Mao’s disenchantment immediately became apparent to the Americans. Meetings were canceled by the Chinese side, and cooperation sagged. Sino-US relations became “substantially frozen,” Kissinger noted, and his next trips to China “either were downright chilly or were holding actions.” He did not see Mao for two years, and, unbeknownst to Kissinger, Mao was constantly bad-mouthing him to his close circle, and even to ex-British prime minister Heath in 1974: “I think Henry Kissinger is just a funny little man. He is shuddering all over with nerves every time he comes to see me.” On 21 October 1975, when Kissinger saw Mao again, to negotiate a visit by Nixon’s successor, Gerald Ford, he offered American military assistance, clearly expecting that Mao was still interested. But Mao brushed the offer away: “As for military aspects, we should not discuss that now.” When Ford visited China later that year, Mao was amicable, but uninvolved.
MAO’S FURY AND disappointment were mainly vented on Chou. During Kissinger’s watershed visit, in November 1973, the secretary of state noticed that Chou “seemed uncharacteristically tentative”; “the old bite and sparkle were missing.” As soon as Kissinger left, Chou’s subordinates in the Foreign Ministry, including close associates who had worked with him for decades, were forced to attack him to his face for weeks on end, for alleged failings in dealing with the Americans. Chou’s cancer had just returned, and he was passing large quantities of blood in the midst of these sessions. Mao kept himself informed about Chou’s miserable state through two young female upstarts in the Foreign Ministry who enjoyed an intimate relationship with him: one was his niece, the other his English-language interpreter, Nancy Tang.
Mao also unleashed his wife, who accused Chou of “capitulating” to the Americans. When Chou tried to defend himself, she interrupted him: “You really are a blatherer!”
During these weeks of torment, Chou kept working. On 9 December he was present when Mao met Nepal’s king and queen. After the royal couple left, Mao said to Chou with a smirk: “Premier, haven’t you been having a tough time being done in?” “The premier is really pitiful. Done in so sorrily by these few hussies.” When Chou left, the “hussies”—Mao’s niece and Nancy Tang — berated Mao: “How can you possibly say this about us?” Mao acted coquettish: “But it’s true, it’s all your doing!” He was having fun tormenting Chou.

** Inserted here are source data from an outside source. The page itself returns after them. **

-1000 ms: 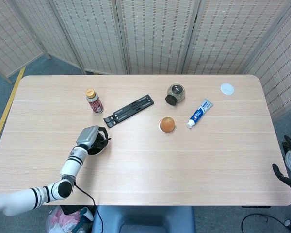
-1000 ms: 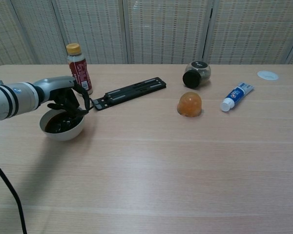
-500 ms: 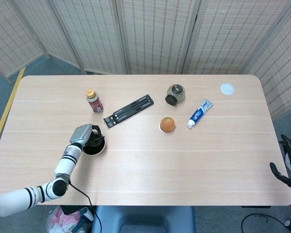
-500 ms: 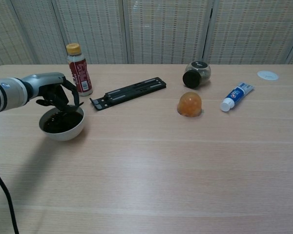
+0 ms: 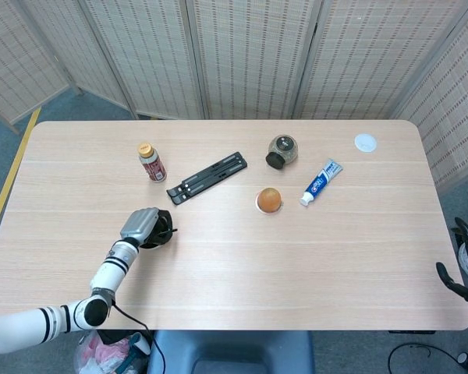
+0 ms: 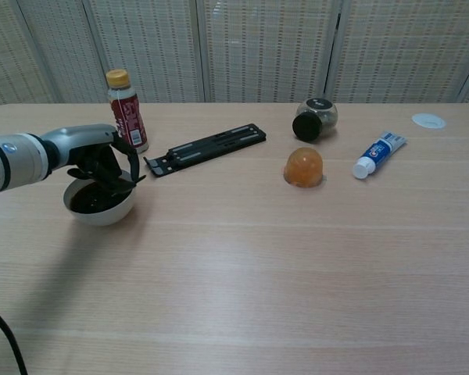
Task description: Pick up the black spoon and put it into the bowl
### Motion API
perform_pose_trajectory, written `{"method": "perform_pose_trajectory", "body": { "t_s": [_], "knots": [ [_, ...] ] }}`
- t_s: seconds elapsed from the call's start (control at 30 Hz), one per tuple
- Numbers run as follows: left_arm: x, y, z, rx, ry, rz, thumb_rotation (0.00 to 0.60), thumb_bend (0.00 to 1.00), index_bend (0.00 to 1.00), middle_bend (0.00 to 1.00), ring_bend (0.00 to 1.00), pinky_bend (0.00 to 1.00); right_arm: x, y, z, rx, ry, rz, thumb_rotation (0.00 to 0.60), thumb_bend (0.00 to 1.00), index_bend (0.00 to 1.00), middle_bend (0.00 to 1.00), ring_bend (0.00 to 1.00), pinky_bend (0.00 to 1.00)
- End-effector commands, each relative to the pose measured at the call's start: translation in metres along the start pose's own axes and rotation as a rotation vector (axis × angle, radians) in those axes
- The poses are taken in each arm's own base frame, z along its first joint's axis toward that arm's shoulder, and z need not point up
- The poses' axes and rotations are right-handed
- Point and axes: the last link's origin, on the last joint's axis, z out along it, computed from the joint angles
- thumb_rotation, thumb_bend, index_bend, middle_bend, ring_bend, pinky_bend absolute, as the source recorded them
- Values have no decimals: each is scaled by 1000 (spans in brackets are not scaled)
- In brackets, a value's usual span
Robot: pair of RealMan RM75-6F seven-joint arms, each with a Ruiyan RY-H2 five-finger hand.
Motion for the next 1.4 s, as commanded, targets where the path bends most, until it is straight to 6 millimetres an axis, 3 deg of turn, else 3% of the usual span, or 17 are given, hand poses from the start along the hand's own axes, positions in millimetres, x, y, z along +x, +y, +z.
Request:
{"method": "perform_pose_trajectory", "body": {
  "t_s": [0.03, 0.13, 0.33, 0.47, 0.67, 0.87, 1.13, 1.23, 1.4],
  "knots": [
    [-1, 3, 0, -4, -3, 0, 600, 541, 561, 1000, 943, 1000, 1, 1, -1, -4, 2, 0, 600, 235, 85, 272, 204, 150],
    [1, 4, -2, -9, -3, 0, 600, 379, 342, 1000, 943, 1000, 1, 2, -2, -7, 4, 1, 600, 236, 85, 271, 204, 150],
    [14, -2, -13, -9, 67, -11, 600, 266, 176, 998, 933, 1000, 3, 3, -2, -4, 7, 1, 600, 235, 85, 271, 204, 150],
    [31, -13, -34, -16, 167, -52, 600, 262, 170, 947, 873, 1000, 6, 3, -2, -2, 12, -7, 600, 236, 85, 271, 204, 150],
    [51, -45, -68, -10, 313, -1, 600, 262, 225, 760, 664, 959, 6, 5, -1, -12, -9, -11, 600, 236, 85, 271, 204, 150],
    [56, -86, -109, 52, 474, 163, 600, 262, 273, 582, 504, 718, -1, 3, 0, -8, -62, 7, 600, 236, 85, 260, 204, 150],
    [42, -112, -162, 108, 507, 309, 600, 249, 235, 383, 325, 343, -2, 1, 3, 13, -142, 37, 600, 235, 85, 191, 171, 150],
    [35, -116, -179, 139, 491, 332, 600, 234, 201, 318, 271, 292, -4, -2, 4, 23, -163, 53, 600, 236, 85, 180, 149, 150],
    [27, -117, -198, 154, 475, 349, 600, 225, 186, 298, 260, 277, -8, -6, 6, 42, -172, 58, 600, 235, 85, 162, 118, 148]
  ]
}}
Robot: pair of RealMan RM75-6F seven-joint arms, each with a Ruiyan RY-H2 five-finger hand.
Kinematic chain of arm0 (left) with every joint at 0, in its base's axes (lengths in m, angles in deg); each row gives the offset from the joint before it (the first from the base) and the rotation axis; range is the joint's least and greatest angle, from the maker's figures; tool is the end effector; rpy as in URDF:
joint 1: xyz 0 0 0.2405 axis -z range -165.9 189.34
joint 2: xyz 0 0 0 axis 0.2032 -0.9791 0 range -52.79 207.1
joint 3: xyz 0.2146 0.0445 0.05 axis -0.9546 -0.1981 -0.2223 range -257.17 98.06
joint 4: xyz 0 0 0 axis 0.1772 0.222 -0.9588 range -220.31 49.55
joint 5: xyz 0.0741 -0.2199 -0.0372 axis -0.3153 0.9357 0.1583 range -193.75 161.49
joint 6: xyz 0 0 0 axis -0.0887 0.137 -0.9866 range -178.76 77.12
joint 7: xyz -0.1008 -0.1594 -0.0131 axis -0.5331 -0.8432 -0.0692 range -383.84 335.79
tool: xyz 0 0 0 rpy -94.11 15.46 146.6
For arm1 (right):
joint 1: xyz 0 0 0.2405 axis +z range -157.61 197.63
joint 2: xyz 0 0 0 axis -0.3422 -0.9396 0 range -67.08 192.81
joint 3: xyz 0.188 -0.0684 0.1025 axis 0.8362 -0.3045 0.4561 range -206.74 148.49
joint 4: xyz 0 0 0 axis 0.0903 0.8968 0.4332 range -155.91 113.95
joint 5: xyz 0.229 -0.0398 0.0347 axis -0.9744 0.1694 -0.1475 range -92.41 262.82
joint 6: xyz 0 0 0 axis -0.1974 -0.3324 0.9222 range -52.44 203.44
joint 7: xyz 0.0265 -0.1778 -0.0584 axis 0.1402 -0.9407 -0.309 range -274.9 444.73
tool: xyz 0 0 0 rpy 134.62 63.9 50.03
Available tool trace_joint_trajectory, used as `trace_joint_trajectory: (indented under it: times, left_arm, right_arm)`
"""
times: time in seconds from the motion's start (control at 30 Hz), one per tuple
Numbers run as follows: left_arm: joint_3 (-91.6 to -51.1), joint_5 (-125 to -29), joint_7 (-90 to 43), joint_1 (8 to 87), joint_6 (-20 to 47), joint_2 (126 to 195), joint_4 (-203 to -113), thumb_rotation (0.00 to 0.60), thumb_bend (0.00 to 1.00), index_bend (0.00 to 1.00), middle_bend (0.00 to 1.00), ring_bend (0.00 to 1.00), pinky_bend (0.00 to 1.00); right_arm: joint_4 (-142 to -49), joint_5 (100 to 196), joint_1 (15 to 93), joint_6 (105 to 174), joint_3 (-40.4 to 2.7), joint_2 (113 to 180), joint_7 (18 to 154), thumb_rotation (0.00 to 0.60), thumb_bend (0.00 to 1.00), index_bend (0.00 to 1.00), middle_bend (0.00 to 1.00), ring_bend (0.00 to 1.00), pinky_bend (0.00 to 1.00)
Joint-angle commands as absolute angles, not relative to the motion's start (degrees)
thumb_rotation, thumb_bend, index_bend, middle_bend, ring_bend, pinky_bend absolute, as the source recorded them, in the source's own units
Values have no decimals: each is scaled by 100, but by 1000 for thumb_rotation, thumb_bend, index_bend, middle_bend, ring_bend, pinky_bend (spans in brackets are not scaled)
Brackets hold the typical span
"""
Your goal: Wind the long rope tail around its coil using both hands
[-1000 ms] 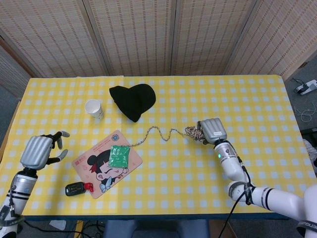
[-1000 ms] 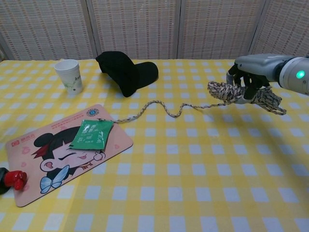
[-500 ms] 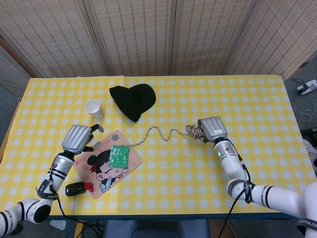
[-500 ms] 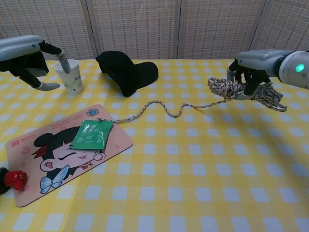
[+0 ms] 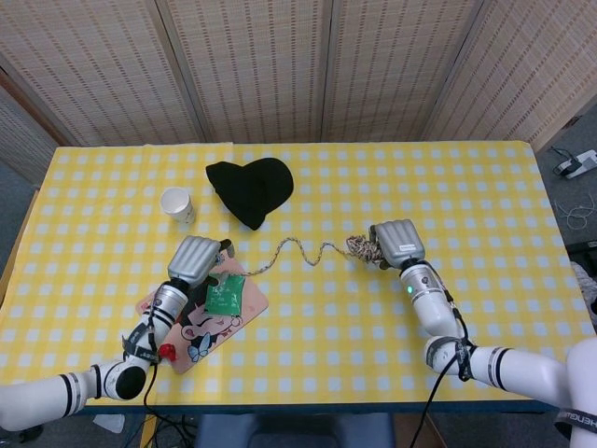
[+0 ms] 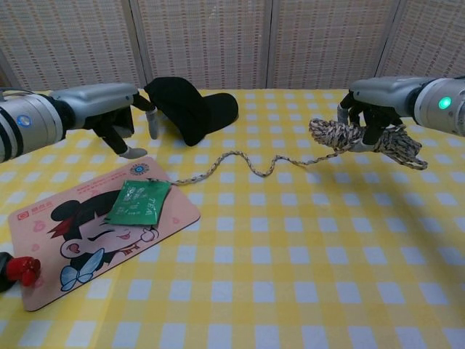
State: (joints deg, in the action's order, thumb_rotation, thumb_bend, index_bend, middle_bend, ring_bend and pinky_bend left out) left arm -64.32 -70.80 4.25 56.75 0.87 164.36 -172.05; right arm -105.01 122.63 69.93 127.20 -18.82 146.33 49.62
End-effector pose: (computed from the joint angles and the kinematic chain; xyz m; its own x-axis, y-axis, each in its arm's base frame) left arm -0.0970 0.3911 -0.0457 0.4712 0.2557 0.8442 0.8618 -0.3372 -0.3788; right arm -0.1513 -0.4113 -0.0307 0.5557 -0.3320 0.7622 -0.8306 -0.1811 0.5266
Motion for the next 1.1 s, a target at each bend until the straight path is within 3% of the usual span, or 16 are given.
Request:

An official photograph was published of the meeting with the Nepalese, which shows Chou sitting on a hard chair normally reserved for a junior interpreter, on the edge of an arc of armchairs for the distinguished. This was more than petty humiliation. In the Communist world, placement was the most potent signal of a top leader’s rise or fall. People began to avoid Chou’s staff.
Eventually, Mao passed the word that Chou was not to be hounded further. Having played with Chou’s dignity and energy, Mao still wanted to have his services on call. Chou’s last major contribution to Mao’s foreign policy was to supervise the seizure from South Vietnam in January 1974, of the strategic Paracel (aka Xisha) Islands in the South China Sea, before they fell into the hands of Peking’s Vietnamese “comrades.”
At this time, Chou was losing so much blood that he needed twice-weekly transfusions. The blood often clogged his urethra so that he could not pass urine, and his doctors saw him jumping up and down and rolling from side to side in agony, trying to loosen the coagulated blood. Even in this state, he was still pursued. During one transfusion, a message came summoning him to a Politburo meeting at once. His physician asked for twenty minutes’ grace to finish the transfusion. Minutes later, another note appeared under the door, this time from Chou’s wife, saying: Please tell the premier to go. Chou showed only a flicker of anger as he said: Pull the needle out! As the doctors learned later, there was nothing urgent.
The doctors’ entreaty to Mao for proper surgery met with a brutal reply on 9 May 1974: “Operations are ruled out for now. Absolutely no room for argument.” Mao intended to let the tumor eat Chou to death unimpeded. Chou himself then practically begged, via the four top leaders designated by Mao to supervise his medical “care.” At this point, Mao reluctantly gave his consent: “Let him see Tun Razak and then we’ll talk about it.” Razak, the Malaysian prime minister, was due at the end of the month, and Chou went into the hospital on 1 June — after he had signed the communiqué establishing diplomatic relations with Malaysia. It was only now that he was allowed his first proper operation, two years after his cancer had been diagnosed. This delay made sure that he died nineteen months later, and before Mao.